Antes de responder, Jesús interroga al joven: “¿Por qué me llamas bueno? Nadie es bueno sino sólo Dios”. Así, quiere que aquel muchacho, y también nosotros, seamos conscientes que Él es Dios, y que nadie “puede ser buen Maestro sin Dios”, como señala san Beda. “Solo Dios puede responder a la pregunta sobre el bien, porque Él es el bien”, afirmaba el gran Papa Juan Pablo II. Por eso, Dios inscribió en la naturaleza del ser humano una ley moral que le orienta, a través de la conciencia, a fin de que conozca los caminos que ha de seguir conforme a su naturaleza, para llegar a la plena realización y a la bienaventuranza eterna; Ley que escribió en los Mandamientos dados a Moisés, para que, tras la caída original, todos pudieran percibirla con claridad.
Para ser perfectos
Por eso, al joven que le pregunta cómo conseguir la vida eterna, le responde: “Si quieres entrar en la vida, guarda los Mandamientos”. Son como el mapa del tesoro que, señalándonos el camino que debemos recorrer, nos advierte los peligros que hemos de evitar. “Los diversos mandamientos del Decálogo –decía el Papa Juan Pablo II- no son más que la refracción del único mandamiento que se refiere al bien de la persona, como compendio de múltiples bienes que connotan su identidad de ser espiritual y corpóreo, en relación con Dios, con el prójimo y con el mundo… los mandamientos constituyen, pues, la condición básica para el amor”. Por eso, el joven que dice haberlos guardado, ante Jesús, verdadero Dios que al encarnarse se nos ofrece como Modelo de humanidad perfecta, sabe que todavía le falta algo.

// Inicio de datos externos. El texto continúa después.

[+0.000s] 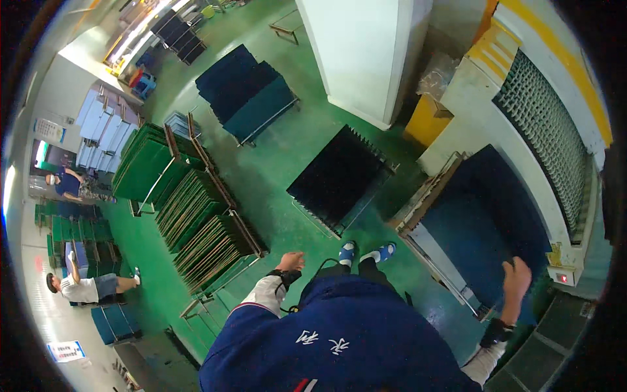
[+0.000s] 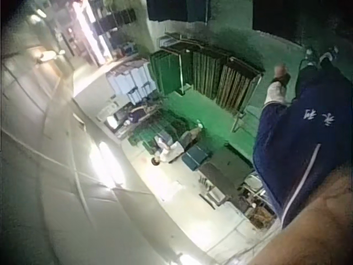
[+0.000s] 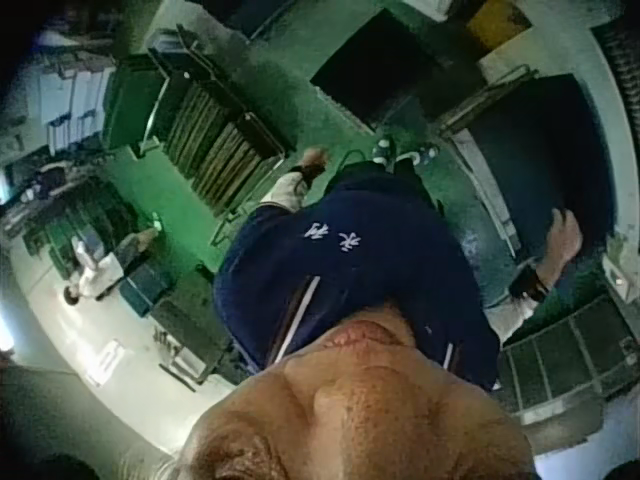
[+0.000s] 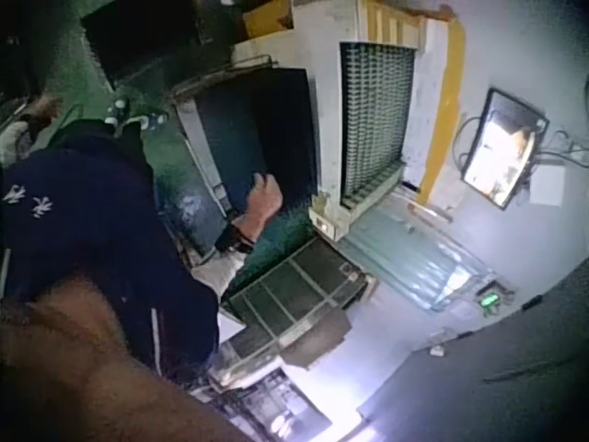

Entonces Jesús, mirándolo con amor, le dice: “Solo una cosa te falta: Ve y vende lo que tienes, da el dinero a los pobres y así tendrás un tesoro en los cielos. Después, ven y sígueme”. Con estas palabras, invitaba a aquel joven –y ahora a nosotros- a adherirnos a su persona, a compartir su vida, que tiene por fundamento y por centro el amor a Dios y al prójimo. Quien lo hace, comprende que las riquezas no son malas, “sino que lo son los que las tienen para guardarlas –como advierte Teofilacto- es preciso no atesorar, sino usar de las riquezas en lo que es necesario y útil”. ¡Esos son dichosos!, porque confiando en el camino que Dios nos muestra, son libres, y pueden, ya desde ahora, participar del Reino de Dios, que hace la vida plena y eterna, más allá de este mundo transitorio.
“Pero al oír estas palabras –dice el Evangelio-, el hombre se entristeció y se fue apesadumbrado, porque tenía muchos bienes”. ¿Qué le faltó?; comprender que “imitar y revivir el amor de Cristo no es posible para el hombre con sus solas fuerzas, como señalaba el Papa Juan Pablo II. Pero, con la gracia de Dios y nuestra libertad, sí será posible. San Pablo lo recuerda cuando dice: “la Palabra de Dios es viva y eficaz” ¡Es verdad!; si acudimos a Él y ponemos de nuestra parte, Dios hará posible que maduremos en la libertad y que alcancemos esta vida plena y eterna que tanto andamos buscando. Por eso, san Agustín oraba así: “Da lo que mandas y manda lo que pides”. ¡Confiemos en Dios para que no tengamos que declararnos vencidos ni apesumbrados! Fiados en Él, podremos llegar a ser lo que deseamos y Él nos llama a ser.